* Task requirements *
Isolate every line in the data with the string "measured" and copy it.

[Items from a dataset]
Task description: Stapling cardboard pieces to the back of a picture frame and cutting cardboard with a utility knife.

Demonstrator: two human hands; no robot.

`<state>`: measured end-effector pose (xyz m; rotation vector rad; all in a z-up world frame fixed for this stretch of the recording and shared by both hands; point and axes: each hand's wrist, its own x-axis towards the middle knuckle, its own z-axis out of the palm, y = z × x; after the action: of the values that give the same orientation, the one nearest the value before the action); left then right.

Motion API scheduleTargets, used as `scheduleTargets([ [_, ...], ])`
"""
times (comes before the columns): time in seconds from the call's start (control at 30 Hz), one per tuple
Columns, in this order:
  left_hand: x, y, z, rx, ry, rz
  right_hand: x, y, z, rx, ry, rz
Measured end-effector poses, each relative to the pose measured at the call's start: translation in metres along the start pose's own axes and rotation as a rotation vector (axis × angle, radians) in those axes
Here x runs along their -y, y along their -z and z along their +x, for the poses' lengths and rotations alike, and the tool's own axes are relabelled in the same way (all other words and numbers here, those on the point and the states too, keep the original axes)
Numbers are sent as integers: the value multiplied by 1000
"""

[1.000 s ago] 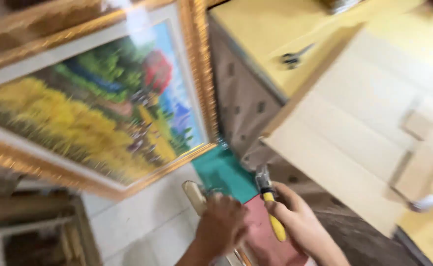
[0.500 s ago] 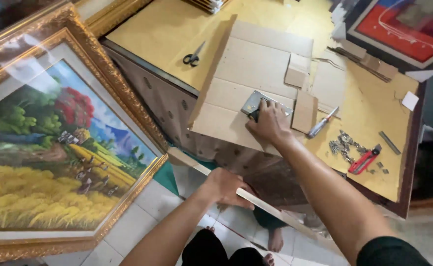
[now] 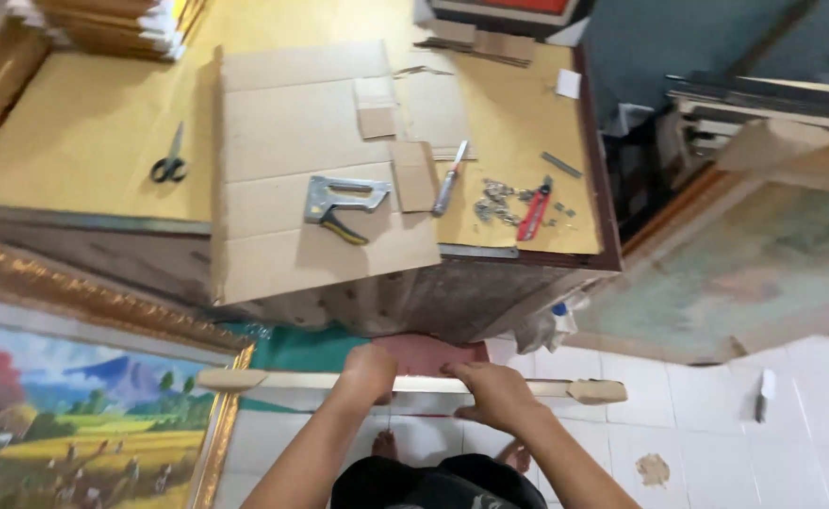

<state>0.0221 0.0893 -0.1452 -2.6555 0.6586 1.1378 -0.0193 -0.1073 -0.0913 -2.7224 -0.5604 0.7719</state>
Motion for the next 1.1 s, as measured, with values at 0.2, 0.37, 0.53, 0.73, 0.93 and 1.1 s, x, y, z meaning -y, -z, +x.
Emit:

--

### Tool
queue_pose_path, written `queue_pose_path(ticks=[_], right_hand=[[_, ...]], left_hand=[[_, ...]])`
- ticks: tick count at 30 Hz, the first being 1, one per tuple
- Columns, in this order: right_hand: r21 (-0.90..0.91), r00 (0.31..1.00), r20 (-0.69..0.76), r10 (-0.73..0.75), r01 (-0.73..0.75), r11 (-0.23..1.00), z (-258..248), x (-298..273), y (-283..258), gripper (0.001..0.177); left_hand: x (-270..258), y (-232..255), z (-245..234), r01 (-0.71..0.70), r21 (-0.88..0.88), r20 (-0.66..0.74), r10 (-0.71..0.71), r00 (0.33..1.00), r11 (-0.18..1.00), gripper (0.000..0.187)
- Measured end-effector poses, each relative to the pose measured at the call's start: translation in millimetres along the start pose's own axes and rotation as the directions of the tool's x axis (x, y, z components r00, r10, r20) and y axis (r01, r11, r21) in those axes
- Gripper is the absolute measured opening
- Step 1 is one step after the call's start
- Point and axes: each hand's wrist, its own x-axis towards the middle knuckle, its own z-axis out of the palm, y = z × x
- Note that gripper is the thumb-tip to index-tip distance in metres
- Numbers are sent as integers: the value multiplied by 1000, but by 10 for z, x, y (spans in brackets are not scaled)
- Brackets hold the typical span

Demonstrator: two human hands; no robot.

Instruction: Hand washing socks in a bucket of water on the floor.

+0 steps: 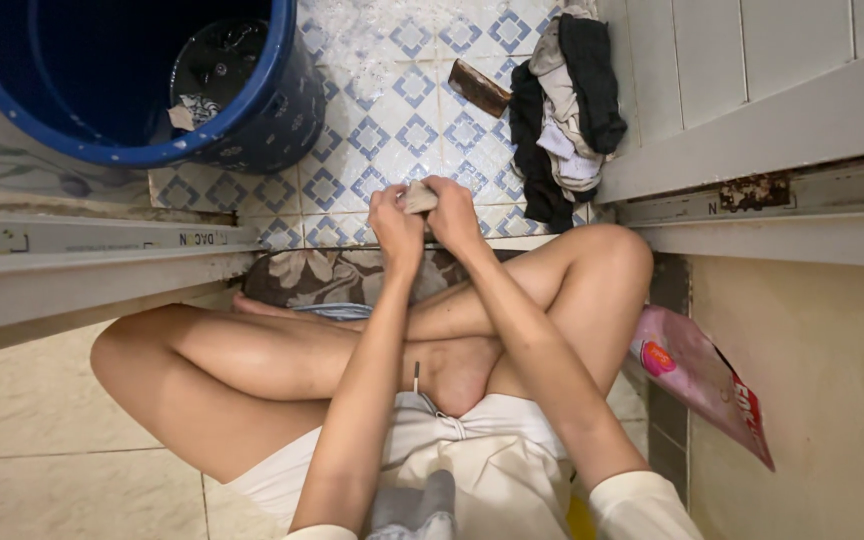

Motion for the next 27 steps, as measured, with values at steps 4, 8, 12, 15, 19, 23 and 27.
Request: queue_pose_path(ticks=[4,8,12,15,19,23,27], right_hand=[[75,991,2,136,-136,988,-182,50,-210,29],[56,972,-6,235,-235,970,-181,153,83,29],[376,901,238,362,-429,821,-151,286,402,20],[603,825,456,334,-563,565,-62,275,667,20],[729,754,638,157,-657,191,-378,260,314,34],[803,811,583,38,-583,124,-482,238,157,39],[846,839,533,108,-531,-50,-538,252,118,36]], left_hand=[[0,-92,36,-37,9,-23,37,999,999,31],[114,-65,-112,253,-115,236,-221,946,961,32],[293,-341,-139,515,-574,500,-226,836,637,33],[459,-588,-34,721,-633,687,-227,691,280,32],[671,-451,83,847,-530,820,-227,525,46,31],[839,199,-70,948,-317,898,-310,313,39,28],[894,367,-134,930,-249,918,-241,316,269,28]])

* Solution to this problem *
`<state>`: measured end-effector pose (xyz m; rotation vector rad; all in a z-up world frame fixed for this stretch of the recording and shared by both hands; point and axes: each hand's wrist, its own x-axis towards the middle knuckle, its own z-axis out of the palm, y = z × x; after the action: of the values that give the same orientation, the one nearest the value before the action); left then right.
Measured end-effector poses, each relative to the pose measured at the call's start: translation in metres along the start pose's own axes and rotation as a rotation vector (axis × angle, radians) in those axes
Motion for the next 1.1 s, as measured, with values at 0.2, 0.37, 0.53, 0.73, 0.93 and 1.1 s, x, y, z meaning -y, -z, +x.
- Measured end-effector poses, each relative to the pose measured at the call's start: translation in millimetres along the start pose's own axes and rotation as the directions of the tool's x axis (x, y, z components r00, r10, r20) and y axis (r01, r11, r21) in those axes
- Gripper is the absolute measured opening
Motion for the next 27 steps, as measured, with values at steps 4, 8, 12, 15, 19, 23 and 27.

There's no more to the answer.